その後アラ女は「ヤル気マンマン」で何度かうちに遊びにきた。3ヶ月間ほどチューだけをするという『キス友』を続けたが、ヘタレな俺は結局手を出せないまま・・彼女の中へと入る勇気のないまま・・タダの飲み友になるのだった。
嘘つきよシングルマザーよ結婚おめでとう!旦那に同情。
「いやあ・・あん時の子持ちカミングアウトはマジでうろたえたわ。最初めっちゃ嘘つきだったよねキミ。」
ナッツを口に運びながら、俺は毒づいた。2017年4月。ここは博多駅にあるダイニングバーだ。
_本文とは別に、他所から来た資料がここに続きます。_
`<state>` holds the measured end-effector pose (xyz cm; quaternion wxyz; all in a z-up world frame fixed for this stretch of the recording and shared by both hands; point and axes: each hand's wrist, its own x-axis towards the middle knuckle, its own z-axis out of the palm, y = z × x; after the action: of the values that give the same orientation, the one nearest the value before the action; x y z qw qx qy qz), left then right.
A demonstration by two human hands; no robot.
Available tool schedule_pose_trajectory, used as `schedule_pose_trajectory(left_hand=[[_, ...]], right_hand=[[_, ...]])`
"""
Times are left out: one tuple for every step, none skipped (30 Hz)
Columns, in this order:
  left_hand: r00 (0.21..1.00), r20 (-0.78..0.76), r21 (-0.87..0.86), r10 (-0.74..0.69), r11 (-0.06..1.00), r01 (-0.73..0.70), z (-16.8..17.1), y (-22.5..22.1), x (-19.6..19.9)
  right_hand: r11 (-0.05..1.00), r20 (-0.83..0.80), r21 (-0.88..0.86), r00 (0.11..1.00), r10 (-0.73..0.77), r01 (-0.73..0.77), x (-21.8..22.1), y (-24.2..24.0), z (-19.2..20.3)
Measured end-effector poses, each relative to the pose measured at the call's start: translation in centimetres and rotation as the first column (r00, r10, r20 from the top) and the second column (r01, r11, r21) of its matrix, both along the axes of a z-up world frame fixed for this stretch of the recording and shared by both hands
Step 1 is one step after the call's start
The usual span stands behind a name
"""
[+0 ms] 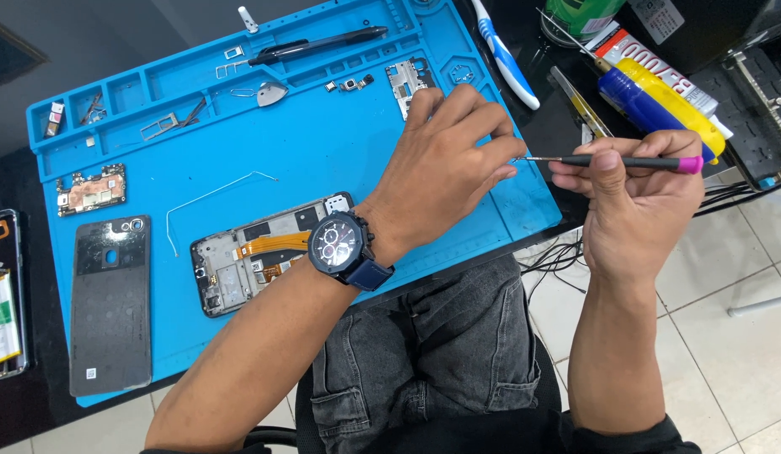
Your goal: The person uses a screwdriver to remove screws from a disassembled smartphone placed on a blue work mat. They carefully unscrew components and place the screws on the mat while handling the phone's internal parts.
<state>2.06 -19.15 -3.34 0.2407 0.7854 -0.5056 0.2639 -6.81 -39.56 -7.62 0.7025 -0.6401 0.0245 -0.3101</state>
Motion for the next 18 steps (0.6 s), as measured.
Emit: schedule_pose_trajectory(left_hand=[[1.000,0.000,0.001,-0.002,1.000,0.002,-0.17,-0.11,0.05],[1.000,0.004,-0.009,-0.002,1.000,0.002,-0.35,-0.18,0.10],[1.000,0.009,-0.018,-0.003,1.000,0.003,-0.53,-0.25,0.16],[1.000,0.008,-0.017,-0.003,1.000,0.003,-0.55,-0.31,0.15],[1.000,0.019,-0.024,0.003,1.000,-0.003,-0.58,-0.37,0.14],[0.999,0.030,-0.032,0.009,0.999,-0.008,-0.61,-0.48,0.14],[1.000,0.029,-0.032,0.008,0.999,-0.007,-0.61,-0.51,0.15],[0.999,0.034,-0.027,0.012,1.000,-0.011,-0.62,-0.56,0.15],[0.999,0.039,-0.022,0.017,1.000,-0.016,-0.62,-0.60,0.14],[0.999,0.039,-0.022,0.017,1.000,-0.016,-0.62,-0.64,0.11],[0.999,0.043,-0.016,0.022,1.000,-0.021,-0.60,-0.67,0.08],[0.999,0.046,-0.009,0.027,1.000,-0.027,-0.58,-0.69,0.06],[0.999,0.046,-0.008,0.027,1.000,-0.026,-0.56,-0.69,0.05],[0.999,0.040,-0.011,0.027,1.000,-0.027,-0.54,-0.70,0.05],[0.999,0.033,-0.014,0.028,1.000,-0.027,-0.52,-0.72,0.05],[0.999,0.033,-0.012,0.026,1.000,-0.026,-0.56,-0.71,0.08],[1.000,0.014,-0.013,0.019,1.000,-0.019,-0.60,-0.70,0.10],[1.000,-0.006,-0.014,0.012,1.000,-0.012,-0.64,-0.69,0.13]], right_hand=[[1.000,0.000,0.001,1.000,-0.002,0.002,-0.01,-0.06,-0.03],[1.000,0.007,-0.015,1.000,0.006,-0.006,0.00,-0.09,-0.07],[0.999,0.014,-0.031,1.000,0.013,-0.013,0.01,-0.11,-0.12],[0.999,0.013,-0.030,1.000,0.013,-0.013,0.03,-0.09,-0.16],[1.000,0.015,-0.027,1.000,0.011,-0.010,0.05,-0.08,-0.19],[1.000,0.017,-0.026,1.000,0.007,-0.007,0.05,-0.10,-0.22],[1.000,0.016,-0.025,1.000,0.006,-0.006,0.09,-0.10,-0.26],[1.000,0.021,-0.029,1.000,0.007,-0.006,0.11,-0.12,-0.30],[0.999,0.026,-0.032,1.000,0.007,-0.007,0.13,-0.13,-0.34],[0.999,0.025,-0.032,1.000,0.007,-0.006,0.12,-0.12,-0.31],[0.999,0.025,-0.033,1.000,0.009,-0.008,0.11,-0.11,-0.27],[0.999,0.025,-0.033,1.000,0.011,-0.010,0.11,-0.09,-0.24],[0.999,0.025,-0.033,1.000,0.010,-0.009,0.14,-0.07,-0.23],[0.999,0.031,-0.036,0.999,0.012,-0.011,0.15,-0.05,-0.23],[0.999,0.037,-0.039,0.999,0.015,-0.013,0.15,-0.04,-0.22],[0.999,0.036,-0.038,0.999,0.013,-0.012,0.13,0.00,-0.17],[0.999,0.032,-0.035,0.999,0.013,-0.012,0.11,0.04,-0.12],[0.999,0.028,-0.034,1.000,0.012,-0.011,0.09,0.08,-0.06]])
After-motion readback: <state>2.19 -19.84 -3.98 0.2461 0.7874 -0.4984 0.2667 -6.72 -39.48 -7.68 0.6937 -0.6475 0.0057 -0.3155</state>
アラ「まあ・・アラサーでシングルマザーの女は、嘘ついてでも誤魔化さないと男が釣れないんよ。」
「うわあ~クズだね~女って怖いわ・・。」
アラ「今は本当の事しか言ってないから許して。」
あの頃と変わらない全身真っ黒な装いのまま、彼女は隣でカシスオレンジを飲んでいる。
アラ「それでもYUちゃんのこと結構マジで好きだったんよ。今はハゲ散らかしたタダのオッサンにしか見えんけどね。」
「お前の言葉はあれだな・・ナイフだな(泣)。まあ、訳ありシングルマザー(ババア)と結婚したいって、物好きな男が出てきて良かったやん。その年だとほぼ絶望だからさ。」
アラ女は、今付き合っている同僚の男性と結婚するらしい。今回はその報告もかねての祝賀会である。
アラ「ふふっ!ぶっ○すよ?まあ旦那に女を見る目があったんだろうね。」
「ええ・・。まあ・・結婚おめでとう。」
二人はグラスをカチンを鳴らすと、無言で喉に流し込むのだった。旦那さんカアイソウ。